Table 6. Excerpts from Hyrum Smith’s 20 March 1839 letter to Mary Fielding Smith
Hyrum’s undated (presumably pre-20 March) letter to Mary Fielding Smith. This letter is addressed (on the final page) to “Mrs Mary Smith, Q[u]incy Adams Co Ilinois.” In the extant pages, Hyrum compares the prisoner’s situation to Joseph in Egypt who “was sold by his bretheren notwithstanding he was cast in to prison for many years yet the power of wisdom was there all though men thought to disgrace him but they fail’d.” He shared his opinion with Mary that “bonds and imprisenments and persecutions are no dis grace to the Saints it is that is common in all ages of the world since the days of adam for he was persecuted by his own posterity in the days of Seth with sutch violence the he had to flee out of his own count[r]y to an other land.” He closed this letter by asking Mary to “pray for me my companion I will pray for <you> unceasingly as mutch as I can.” After signing his name, he asked Mary to “Excuse all imperfections.”[33]
Table 7. Excerpts from an undated letter from Hyrum Smith to Mary Fielding Smith
As these letter excerpts demonstrate, Hyrum Smith appears to have been involved in discussions regarding the doctrines and concepts included in Joseph’s 20 March letter.
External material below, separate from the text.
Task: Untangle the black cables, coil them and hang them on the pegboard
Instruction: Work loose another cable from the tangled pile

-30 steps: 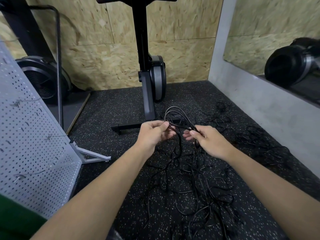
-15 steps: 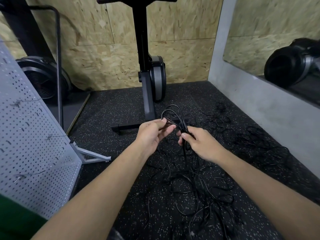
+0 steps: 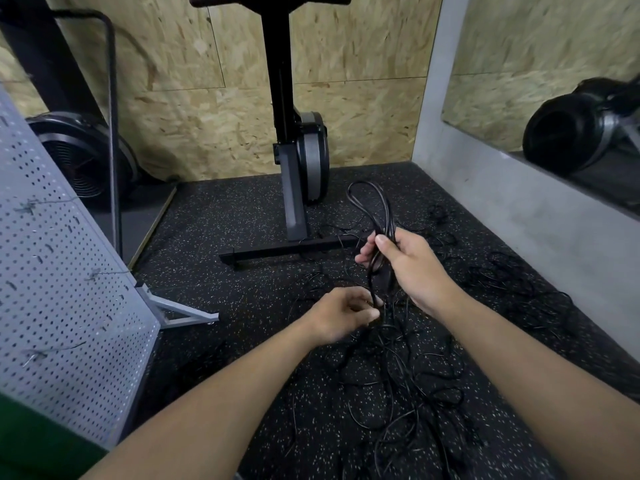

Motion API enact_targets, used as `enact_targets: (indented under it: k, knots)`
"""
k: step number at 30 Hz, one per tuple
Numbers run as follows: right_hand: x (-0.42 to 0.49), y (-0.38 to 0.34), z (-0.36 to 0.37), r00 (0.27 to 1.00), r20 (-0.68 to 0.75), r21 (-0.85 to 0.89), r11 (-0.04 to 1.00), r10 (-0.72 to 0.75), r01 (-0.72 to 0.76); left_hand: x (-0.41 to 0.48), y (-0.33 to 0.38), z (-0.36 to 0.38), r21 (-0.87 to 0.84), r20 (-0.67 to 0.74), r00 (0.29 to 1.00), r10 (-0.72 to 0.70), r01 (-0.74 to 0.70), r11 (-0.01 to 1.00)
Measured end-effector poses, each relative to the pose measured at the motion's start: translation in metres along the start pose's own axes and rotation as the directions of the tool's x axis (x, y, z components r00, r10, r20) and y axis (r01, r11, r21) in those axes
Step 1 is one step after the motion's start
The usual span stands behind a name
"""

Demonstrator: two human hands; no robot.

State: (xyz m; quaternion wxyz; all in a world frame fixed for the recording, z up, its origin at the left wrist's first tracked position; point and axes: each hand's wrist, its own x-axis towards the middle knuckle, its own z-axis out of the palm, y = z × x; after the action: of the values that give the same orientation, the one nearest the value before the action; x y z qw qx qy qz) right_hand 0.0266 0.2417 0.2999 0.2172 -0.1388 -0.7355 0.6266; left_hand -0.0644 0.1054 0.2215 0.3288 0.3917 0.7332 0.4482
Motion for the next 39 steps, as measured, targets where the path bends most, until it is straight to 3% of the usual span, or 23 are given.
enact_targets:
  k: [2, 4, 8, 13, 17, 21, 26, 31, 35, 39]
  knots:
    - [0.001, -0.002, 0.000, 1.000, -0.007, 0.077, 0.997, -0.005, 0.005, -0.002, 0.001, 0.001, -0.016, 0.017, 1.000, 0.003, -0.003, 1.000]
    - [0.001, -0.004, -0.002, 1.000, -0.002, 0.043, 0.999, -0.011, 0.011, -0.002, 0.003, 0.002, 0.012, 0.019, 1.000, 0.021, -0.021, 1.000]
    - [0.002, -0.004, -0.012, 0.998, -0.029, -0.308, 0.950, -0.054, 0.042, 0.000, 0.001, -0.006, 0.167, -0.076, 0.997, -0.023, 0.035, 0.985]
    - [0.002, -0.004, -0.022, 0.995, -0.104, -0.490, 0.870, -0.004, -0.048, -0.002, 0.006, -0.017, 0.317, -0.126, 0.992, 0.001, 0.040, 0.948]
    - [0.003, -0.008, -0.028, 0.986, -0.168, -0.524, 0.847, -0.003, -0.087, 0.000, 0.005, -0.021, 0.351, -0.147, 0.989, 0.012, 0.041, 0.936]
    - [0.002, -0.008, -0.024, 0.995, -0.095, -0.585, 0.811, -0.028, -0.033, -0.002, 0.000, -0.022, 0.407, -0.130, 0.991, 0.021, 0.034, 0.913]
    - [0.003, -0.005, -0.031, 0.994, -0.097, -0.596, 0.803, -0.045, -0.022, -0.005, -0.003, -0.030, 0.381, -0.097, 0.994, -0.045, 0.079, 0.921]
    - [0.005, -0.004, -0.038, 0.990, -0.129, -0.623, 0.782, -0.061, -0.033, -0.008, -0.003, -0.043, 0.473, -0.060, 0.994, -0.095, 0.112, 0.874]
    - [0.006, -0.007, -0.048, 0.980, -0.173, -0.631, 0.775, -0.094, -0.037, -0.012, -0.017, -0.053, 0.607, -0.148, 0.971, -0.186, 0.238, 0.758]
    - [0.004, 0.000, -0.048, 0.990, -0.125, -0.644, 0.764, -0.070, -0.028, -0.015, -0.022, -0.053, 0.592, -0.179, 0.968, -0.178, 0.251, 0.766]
For a brief time, that letter of instruction served almost as a de facto Church presidency while the Church was deprived of Joseph and Hyrum’s presence. It should not come as a surprise that Joseph and Hyrum discussed much of the contents of Joseph’s 20 March letter; they were experiencing the same trying conditions, emotions, and family difficulties. Plus, there was a strong and lifelong bond between them.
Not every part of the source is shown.